Background: Recent data have shown that atherosclerotic calcification of the intracranial vasculature is an independent risk factor for ischemic stroke. The relationship between the most commonly used marker of high risk intracranial atherosclerosis, the percent degree of luminal stenosis, and calcium burden in the intracranial circulation has not been investigated.
Materials and Methods: We evaluated the relationship between atherosclerotic calcification and luminal stenosis in the intracranial internal carotid arteries (ICAs). Using a prospective stroke registry, we identified patients who had non-contrast computed tomography (NCHCT) and either CT angiography (CTA) or magnetic resonance angiography (MRA) examinations as part of a diagnostic evaluation for ischemic stroke. We used NCHCTs to qualitatively (Modified Woodcock Visual Score) and quantitatively (Agatston-Janowitz calcium score) evaluate ICA calcium burden and angiography to measure arterial stenosis (Figure). We calculated correlation coefficients between the degree of narrowing and calcium burden measures.
Results: In 470 unique carotid arteries (235 patients), 372 (79.1%) had atherosclerotic calcification detectable on CT while only 160 (34%) had measurable arterial stenosis (p < 0.001). We found a weak linear correlation between qualitative (R = 0.48) and quantitative (R = 0.42) measures of calcium burden and the degree of luminal stenosis (p < 0.001 for both). Of 310 ICAs with 0% luminal stenosis, 216 (69.7%) had measureable calcium scores.

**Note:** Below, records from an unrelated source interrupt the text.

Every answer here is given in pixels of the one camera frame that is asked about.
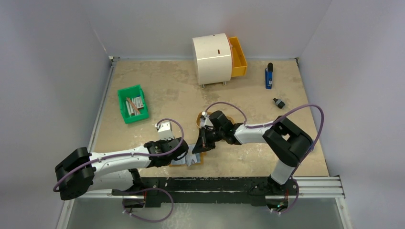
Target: gray wall
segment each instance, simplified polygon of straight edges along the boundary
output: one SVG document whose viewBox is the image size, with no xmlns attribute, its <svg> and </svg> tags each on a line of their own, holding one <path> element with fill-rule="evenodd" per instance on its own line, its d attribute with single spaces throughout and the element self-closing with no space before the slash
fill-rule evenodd
<svg viewBox="0 0 405 229">
<path fill-rule="evenodd" d="M 404 21 L 404 1 L 333 0 L 301 56 L 356 228 L 405 228 Z"/>
<path fill-rule="evenodd" d="M 109 59 L 77 0 L 0 2 L 1 228 L 54 228 L 54 167 L 87 146 Z"/>
<path fill-rule="evenodd" d="M 331 0 L 82 0 L 109 55 L 192 57 L 192 38 L 237 36 L 246 57 L 294 58 Z"/>
</svg>

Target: floor
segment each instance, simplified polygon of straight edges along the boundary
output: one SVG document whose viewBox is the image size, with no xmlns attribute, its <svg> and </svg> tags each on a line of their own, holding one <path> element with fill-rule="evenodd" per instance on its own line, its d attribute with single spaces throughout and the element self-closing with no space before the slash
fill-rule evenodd
<svg viewBox="0 0 405 229">
<path fill-rule="evenodd" d="M 193 61 L 119 61 L 107 95 L 95 151 L 100 153 L 134 148 L 148 141 L 158 140 L 154 125 L 162 118 L 172 118 L 184 128 L 185 141 L 194 144 L 198 136 L 196 118 L 200 111 L 217 101 L 230 102 L 240 107 L 248 117 L 248 124 L 274 120 L 286 111 L 308 103 L 295 60 L 271 61 L 274 65 L 273 89 L 265 88 L 264 69 L 269 61 L 249 61 L 246 76 L 232 78 L 226 86 L 197 85 Z M 117 90 L 140 84 L 149 106 L 149 119 L 125 124 L 120 113 Z M 273 98 L 280 98 L 286 106 L 279 109 Z M 236 122 L 243 117 L 232 107 L 216 105 L 212 111 L 222 110 Z M 313 138 L 317 130 L 309 109 L 289 116 Z M 179 128 L 173 125 L 176 137 Z M 268 176 L 277 162 L 267 144 L 216 144 L 206 153 L 202 165 L 191 167 L 160 167 L 140 169 L 144 177 L 238 177 Z M 328 176 L 320 143 L 303 161 L 296 176 Z"/>
</svg>

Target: small black object
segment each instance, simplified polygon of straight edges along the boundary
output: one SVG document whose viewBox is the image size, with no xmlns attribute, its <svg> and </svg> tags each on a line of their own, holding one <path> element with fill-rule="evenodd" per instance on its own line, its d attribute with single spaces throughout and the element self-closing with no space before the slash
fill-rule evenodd
<svg viewBox="0 0 405 229">
<path fill-rule="evenodd" d="M 268 65 L 267 65 L 267 71 L 268 71 L 269 73 L 272 73 L 272 72 L 273 72 L 273 63 L 268 63 Z"/>
<path fill-rule="evenodd" d="M 240 145 L 234 135 L 235 130 L 242 125 L 242 123 L 232 124 L 222 111 L 213 112 L 210 114 L 209 119 L 213 126 L 200 128 L 197 142 L 192 150 L 193 154 L 215 149 L 215 142 L 221 140 L 231 145 Z"/>
<path fill-rule="evenodd" d="M 286 105 L 283 101 L 281 101 L 281 99 L 274 98 L 273 100 L 276 103 L 276 106 L 280 109 L 282 109 Z"/>
</svg>

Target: green plastic bin
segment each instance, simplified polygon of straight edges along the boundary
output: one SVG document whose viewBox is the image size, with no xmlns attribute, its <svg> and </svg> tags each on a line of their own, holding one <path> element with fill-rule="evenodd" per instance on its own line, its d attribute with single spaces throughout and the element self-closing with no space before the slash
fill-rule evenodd
<svg viewBox="0 0 405 229">
<path fill-rule="evenodd" d="M 125 101 L 127 100 L 127 98 L 135 98 L 139 96 L 142 98 L 143 108 L 139 109 L 139 115 L 129 116 Z M 118 100 L 121 114 L 126 124 L 149 118 L 148 105 L 145 102 L 145 95 L 143 94 L 143 90 L 139 84 L 132 87 L 119 89 Z"/>
</svg>

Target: white cylinder
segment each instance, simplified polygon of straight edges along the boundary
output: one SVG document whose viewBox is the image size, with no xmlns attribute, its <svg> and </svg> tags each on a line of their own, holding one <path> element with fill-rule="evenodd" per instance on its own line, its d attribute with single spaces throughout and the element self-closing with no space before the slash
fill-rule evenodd
<svg viewBox="0 0 405 229">
<path fill-rule="evenodd" d="M 225 33 L 192 39 L 198 85 L 231 80 L 231 45 Z"/>
<path fill-rule="evenodd" d="M 291 176 L 292 171 L 295 167 L 290 167 L 284 164 L 282 161 L 278 160 L 276 167 L 271 173 L 271 178 L 277 183 L 283 185 L 287 182 L 288 178 Z"/>
<path fill-rule="evenodd" d="M 131 117 L 131 108 L 130 108 L 130 105 L 129 105 L 129 103 L 128 103 L 128 101 L 125 101 L 125 104 L 127 105 L 127 110 L 128 110 L 128 115 L 129 115 L 129 117 Z"/>
</svg>

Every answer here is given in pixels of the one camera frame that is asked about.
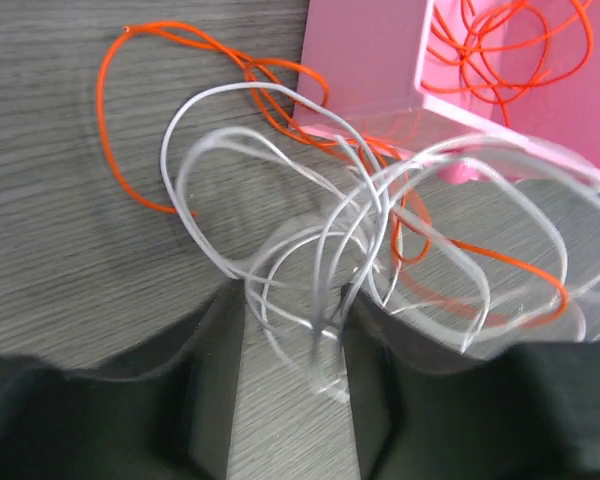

Conclusion: There is only a weak correlation between intracranial atherosclerotic calcium scores and luminal narrowing, which may be explained by the greater sensitivity of NCHCT compared to angiography in detecting the presence of measurable atherosclerotic disease. Future studies are warranted to evaluate the relationship between stenosis and calcium burden in predicting stroke risk.